Document

Not Rated

It is no accident that R.E.M.'s finest album to date opens with the anthemic reveille "Finest Worksong," a muscular funky-metal wake-up call that is an unmistakable declaration of intent. "The time to rise/Has been engaged," bleats singer Michael Stipe over the industrial scrape of Peter Buck's guitar and the martial locomotion of bassist Mike Mills and drummer Bill Berry. "We're better/Best to rearrange." Document, the fifth in a series of singular state-of-our-union addresses by America's most successful fringe band, positively ripples with the confidence, courage and good, swift kick of a rock & roll band at the top of its form.

For R.E.M.'s latest step forward is actually the result of a key step backward. Stipe and company are hardly strangers to change. Without exception, their records combine a spirit of willful perversity with a healthy restlessness and a steadfast refusal to acknowledge either commercial or critical expectations. But in the beginning — before the enigmatic electric folk of Murmur, the exploratory smorgasbord of Fables of the Reconstruction and the consummate outlaw pop of Life's Rich Pageant — there was the Beat, and R.E.M. knew how to use it. It was the band's incomparable stage rage, Buck's Who-like slice-and-dice guitar, Stipe's steely vibrato and Mills and Berry's rhythmic tug that wowed Deep South barflies and East Coast in crowds in the early days.

Document captures those thrills and chills in tight, vivid focus. Coproduced by the band and engineer Scott Litt with a striking technical clarity and a diligent respect for bar-band basics, it is the closest to the band's live sound that R.E.M. has come on record since its '82 EP Chronic Town and its 1981 indie single debut, "Radio Free Europe." Despite a few splashes of extra texture (the occasional faint keyboard, Steve Berlin's loco-Trane sax in "Fireplace"), the band assumes a tough instrumental stance, a reduction of possibilities into a spiked-fist thrust that in fact heightens the strange compound of telegraphic imagery and haunting vulnerability in Stipe's lyric transmissions. Indeed, his vocals, which are up front in the mix, are as crisp and distinct as they've ever been, full of emotional portent and physical insistence.

In "The One I Love," a straightforward expression of regret ("This one goes out to the one I left behind") becomes a cry of guilt and pain; Stipe wails, "Fire!" with 3-D torment as Buck's storm-cloud guitars open up with bassy thunder and stabs of lightning twang. "Fireplace" is more abstract in tone; for lyrics, Stipe used extracts from a speech by Mother Ann Lee, the leader of the American Shaker sect in the eighteenth century.
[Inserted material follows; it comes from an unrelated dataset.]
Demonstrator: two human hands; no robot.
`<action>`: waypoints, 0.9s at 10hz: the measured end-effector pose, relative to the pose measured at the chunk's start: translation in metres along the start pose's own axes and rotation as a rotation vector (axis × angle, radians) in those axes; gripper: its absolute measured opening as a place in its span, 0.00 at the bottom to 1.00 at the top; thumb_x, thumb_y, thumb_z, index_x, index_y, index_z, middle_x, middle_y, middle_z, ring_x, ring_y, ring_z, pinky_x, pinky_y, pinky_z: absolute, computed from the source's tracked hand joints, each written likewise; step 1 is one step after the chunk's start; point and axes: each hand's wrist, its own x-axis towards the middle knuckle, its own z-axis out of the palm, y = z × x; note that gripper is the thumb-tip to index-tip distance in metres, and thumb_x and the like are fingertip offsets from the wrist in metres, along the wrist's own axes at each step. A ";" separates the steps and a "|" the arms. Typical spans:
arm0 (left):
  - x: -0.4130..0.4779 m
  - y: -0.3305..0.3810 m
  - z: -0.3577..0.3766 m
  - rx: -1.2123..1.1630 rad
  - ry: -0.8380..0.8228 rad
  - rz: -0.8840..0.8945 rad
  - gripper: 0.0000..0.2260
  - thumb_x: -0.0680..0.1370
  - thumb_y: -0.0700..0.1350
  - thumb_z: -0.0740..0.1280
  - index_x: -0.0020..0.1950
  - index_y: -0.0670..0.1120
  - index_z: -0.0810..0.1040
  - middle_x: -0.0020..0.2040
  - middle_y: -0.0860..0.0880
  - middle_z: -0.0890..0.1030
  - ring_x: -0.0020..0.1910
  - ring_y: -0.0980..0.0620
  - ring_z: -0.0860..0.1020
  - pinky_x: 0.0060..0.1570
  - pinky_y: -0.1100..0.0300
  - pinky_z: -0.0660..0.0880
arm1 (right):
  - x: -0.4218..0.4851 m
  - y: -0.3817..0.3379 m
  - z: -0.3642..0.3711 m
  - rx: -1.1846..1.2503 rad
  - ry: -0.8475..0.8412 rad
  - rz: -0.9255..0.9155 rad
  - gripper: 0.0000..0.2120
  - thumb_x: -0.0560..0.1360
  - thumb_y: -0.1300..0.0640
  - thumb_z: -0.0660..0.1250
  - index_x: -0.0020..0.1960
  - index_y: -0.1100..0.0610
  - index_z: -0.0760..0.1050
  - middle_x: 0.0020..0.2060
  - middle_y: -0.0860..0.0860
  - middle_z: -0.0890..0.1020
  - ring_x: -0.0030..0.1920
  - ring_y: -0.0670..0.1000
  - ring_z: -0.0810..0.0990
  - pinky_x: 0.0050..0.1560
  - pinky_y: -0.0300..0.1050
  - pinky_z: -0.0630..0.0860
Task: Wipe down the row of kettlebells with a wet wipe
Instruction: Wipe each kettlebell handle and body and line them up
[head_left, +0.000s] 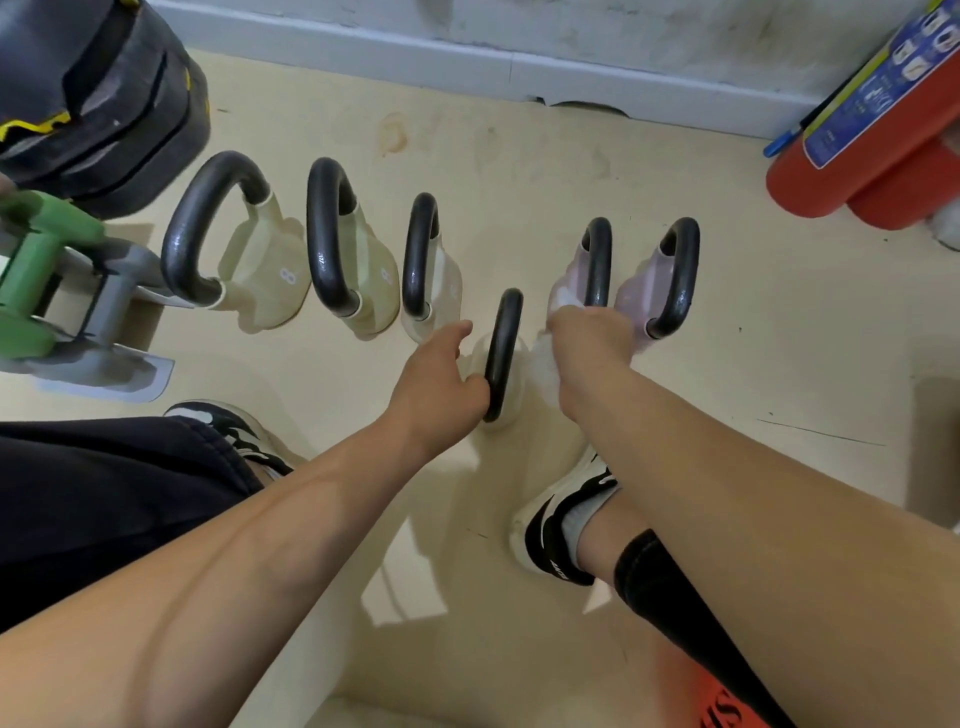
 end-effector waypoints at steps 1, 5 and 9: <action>-0.003 0.004 0.003 -0.087 -0.037 -0.035 0.33 0.74 0.42 0.65 0.80 0.49 0.63 0.77 0.52 0.68 0.73 0.51 0.70 0.71 0.48 0.70 | 0.002 0.006 0.015 0.065 -0.025 0.125 0.15 0.79 0.55 0.67 0.65 0.57 0.75 0.48 0.52 0.83 0.47 0.54 0.83 0.58 0.50 0.81; 0.009 -0.007 0.008 -0.201 -0.128 -0.123 0.22 0.73 0.37 0.66 0.67 0.46 0.76 0.61 0.49 0.81 0.59 0.50 0.80 0.49 0.62 0.79 | 0.003 -0.003 0.073 -0.091 -0.196 -0.041 0.19 0.80 0.61 0.54 0.70 0.62 0.69 0.69 0.61 0.71 0.67 0.60 0.72 0.65 0.54 0.71; -0.002 -0.006 -0.003 -0.191 -0.099 -0.136 0.15 0.75 0.36 0.65 0.60 0.45 0.80 0.54 0.49 0.85 0.46 0.58 0.81 0.40 0.69 0.77 | -0.008 0.020 0.067 -0.282 -0.120 -0.167 0.25 0.80 0.59 0.54 0.76 0.51 0.65 0.56 0.52 0.79 0.52 0.56 0.79 0.52 0.53 0.77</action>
But it too crackles with uncommon tension, the product of a fractured waltz rhythm, a weird circular chord structure and the clarion Stipe-Lee call to celebrate life amid hellish chaos — "Crazy crazy world/Crazy crazy times/Hang up your chairs/To better sweep/Clear the floor to dance/Shake the rug into the fireplace."

It is a theme that pervades and animates Document. "Disturbance at the Heron House," an otherwise sunny folk-pop number, has bitter lyrics that describe liberty gone amuck, free expression co-opted by the mob that shouts the loudest ("the followers of chaos/Out of control"). Two songs later, in the jangly, churning "It's the End of the World As We Know It (and I Feel Fine)," a joyous hymn to self-as-sertion and self-preservation, Stipe turns all of that rhetoric into a brilliant Gatling-gun litany of cheap clichés and TV newspeak, delivered in a frenzied Dylanesque monotone. It is his own "Subterranean Homesick Blues." It is also probably the only rock song ever written that mentions Leonard Bernstein, Leonid Brezhnev, Lenny Bruce and the late rock critic Lester Bangs all in the same line.

Document has its more placid, though no less disquieting, moments. "Welcome to the Occupation" is a blistering indictment of U.S. interference in Central America. In the eerie "King of Birds," Stipe's subtle debunking of his own mystique ("I am the king of all I see/My kingdom for a voice") is aptly framed by bittersweet sleigh bells and a John Fahey-like raga guitar. But where previous records by R.E.M. have essentially been selective refractions of the band's whole, concentrating on a particular spirit or mood, Document balls them all up into a clenched-fist manifesto of rebel bravado. Even the album's lone cover, "Strange," by the English post-punk band Wire, is worked into the script; the original's robot stomp is pumped up into an AC/DC-does-"Sister Ray" boogie as Stipe dryly intones, "There's something strange going on tonight ... something going down that wasn't here before."

 

Those words date back to 1977, long before the members of R.E.M. played their first note together. But they suit the album perfectly. A vibrant summary of past tangents and current strengths, Document is the sound of R.E.M. on the move, the roar of a band that prides itself on the measure of achievement and the element of surprise. The end of rock & roll as R.E.M. knows it is a long way off.